Using the entries that follow, state how many lines contain "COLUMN", with no other words.

_____

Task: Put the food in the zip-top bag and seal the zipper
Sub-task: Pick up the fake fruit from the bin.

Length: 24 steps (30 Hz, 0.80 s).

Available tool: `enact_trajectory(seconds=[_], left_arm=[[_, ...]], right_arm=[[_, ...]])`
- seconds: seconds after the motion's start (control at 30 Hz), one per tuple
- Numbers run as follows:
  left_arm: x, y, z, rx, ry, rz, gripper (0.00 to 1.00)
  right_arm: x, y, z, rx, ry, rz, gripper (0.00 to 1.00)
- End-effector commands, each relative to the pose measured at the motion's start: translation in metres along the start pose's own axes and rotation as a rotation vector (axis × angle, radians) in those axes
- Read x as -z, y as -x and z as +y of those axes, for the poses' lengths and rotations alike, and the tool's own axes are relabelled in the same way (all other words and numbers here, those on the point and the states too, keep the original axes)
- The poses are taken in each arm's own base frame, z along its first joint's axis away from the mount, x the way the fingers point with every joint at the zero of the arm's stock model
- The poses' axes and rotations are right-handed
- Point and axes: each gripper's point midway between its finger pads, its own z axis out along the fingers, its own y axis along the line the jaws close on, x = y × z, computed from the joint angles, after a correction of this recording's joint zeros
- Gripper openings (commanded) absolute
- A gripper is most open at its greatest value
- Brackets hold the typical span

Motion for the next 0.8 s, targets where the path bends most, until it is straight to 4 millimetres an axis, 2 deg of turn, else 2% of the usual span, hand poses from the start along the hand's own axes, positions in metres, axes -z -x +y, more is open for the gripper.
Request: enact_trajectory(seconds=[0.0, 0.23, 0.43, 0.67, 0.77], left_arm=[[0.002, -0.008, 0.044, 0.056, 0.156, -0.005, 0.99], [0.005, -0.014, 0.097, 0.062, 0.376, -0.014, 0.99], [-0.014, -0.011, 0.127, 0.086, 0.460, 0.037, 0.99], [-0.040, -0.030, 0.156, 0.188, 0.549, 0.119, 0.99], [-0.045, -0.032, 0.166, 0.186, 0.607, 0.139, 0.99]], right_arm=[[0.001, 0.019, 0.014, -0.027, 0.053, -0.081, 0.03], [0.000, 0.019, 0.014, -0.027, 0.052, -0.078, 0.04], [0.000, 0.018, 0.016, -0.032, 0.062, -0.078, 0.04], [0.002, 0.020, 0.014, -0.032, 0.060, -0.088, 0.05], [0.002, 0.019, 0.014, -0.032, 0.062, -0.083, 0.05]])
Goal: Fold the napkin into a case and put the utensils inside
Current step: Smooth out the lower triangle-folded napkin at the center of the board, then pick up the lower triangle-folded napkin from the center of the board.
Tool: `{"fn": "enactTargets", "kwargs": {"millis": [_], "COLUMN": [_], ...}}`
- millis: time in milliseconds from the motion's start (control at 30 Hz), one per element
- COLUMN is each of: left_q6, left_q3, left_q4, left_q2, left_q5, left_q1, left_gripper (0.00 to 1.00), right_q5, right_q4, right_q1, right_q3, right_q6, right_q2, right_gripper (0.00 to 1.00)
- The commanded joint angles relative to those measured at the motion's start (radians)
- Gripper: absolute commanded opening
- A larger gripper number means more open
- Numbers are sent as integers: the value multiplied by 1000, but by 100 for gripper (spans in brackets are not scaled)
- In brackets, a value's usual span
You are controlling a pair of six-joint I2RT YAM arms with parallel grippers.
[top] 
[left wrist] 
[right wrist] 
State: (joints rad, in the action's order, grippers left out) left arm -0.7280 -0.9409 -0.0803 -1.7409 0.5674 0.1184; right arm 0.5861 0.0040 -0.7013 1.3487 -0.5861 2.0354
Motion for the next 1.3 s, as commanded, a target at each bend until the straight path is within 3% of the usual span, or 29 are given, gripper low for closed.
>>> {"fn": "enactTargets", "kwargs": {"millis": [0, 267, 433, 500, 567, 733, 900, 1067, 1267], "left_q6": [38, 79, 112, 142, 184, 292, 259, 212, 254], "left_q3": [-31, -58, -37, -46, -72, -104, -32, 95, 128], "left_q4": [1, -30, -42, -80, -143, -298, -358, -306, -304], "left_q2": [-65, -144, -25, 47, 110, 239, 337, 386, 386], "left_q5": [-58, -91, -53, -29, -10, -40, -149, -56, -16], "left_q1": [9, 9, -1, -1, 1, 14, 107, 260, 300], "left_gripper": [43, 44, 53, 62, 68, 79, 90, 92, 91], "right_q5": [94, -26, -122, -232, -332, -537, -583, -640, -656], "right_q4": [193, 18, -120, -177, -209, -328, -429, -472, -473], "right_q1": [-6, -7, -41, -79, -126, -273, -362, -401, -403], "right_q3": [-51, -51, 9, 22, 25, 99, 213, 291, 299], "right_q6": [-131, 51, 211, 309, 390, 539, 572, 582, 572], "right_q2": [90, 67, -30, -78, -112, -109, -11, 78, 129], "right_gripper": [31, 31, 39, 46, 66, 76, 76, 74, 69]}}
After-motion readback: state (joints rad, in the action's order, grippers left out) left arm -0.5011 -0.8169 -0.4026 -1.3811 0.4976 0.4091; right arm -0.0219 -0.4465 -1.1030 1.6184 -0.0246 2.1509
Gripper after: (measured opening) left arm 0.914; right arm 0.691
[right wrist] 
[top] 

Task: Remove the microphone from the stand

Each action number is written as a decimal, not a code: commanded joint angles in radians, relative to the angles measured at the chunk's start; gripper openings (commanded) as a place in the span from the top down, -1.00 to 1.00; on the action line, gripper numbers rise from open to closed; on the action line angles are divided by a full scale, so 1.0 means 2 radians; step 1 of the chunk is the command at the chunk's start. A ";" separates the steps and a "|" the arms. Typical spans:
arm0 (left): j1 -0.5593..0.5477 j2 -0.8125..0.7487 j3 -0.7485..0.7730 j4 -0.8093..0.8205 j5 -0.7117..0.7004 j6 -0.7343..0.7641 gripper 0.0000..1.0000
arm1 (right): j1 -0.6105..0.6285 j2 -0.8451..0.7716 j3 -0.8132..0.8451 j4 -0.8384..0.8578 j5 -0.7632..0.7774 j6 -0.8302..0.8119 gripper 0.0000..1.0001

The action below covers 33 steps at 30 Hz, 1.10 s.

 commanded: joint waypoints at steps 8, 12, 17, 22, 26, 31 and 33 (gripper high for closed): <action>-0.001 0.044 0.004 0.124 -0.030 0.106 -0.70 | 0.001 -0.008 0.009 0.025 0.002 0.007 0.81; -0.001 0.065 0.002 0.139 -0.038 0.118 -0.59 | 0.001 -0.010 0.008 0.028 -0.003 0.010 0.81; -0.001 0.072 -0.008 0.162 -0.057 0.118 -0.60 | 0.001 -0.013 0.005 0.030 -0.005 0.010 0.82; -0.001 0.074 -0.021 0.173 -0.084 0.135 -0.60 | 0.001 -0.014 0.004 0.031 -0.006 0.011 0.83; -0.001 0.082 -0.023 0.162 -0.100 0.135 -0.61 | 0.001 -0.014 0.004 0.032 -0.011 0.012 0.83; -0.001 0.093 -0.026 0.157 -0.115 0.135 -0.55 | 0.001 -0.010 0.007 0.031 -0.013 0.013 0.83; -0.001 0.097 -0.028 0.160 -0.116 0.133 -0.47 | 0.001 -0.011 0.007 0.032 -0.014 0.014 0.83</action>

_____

Written reply:
2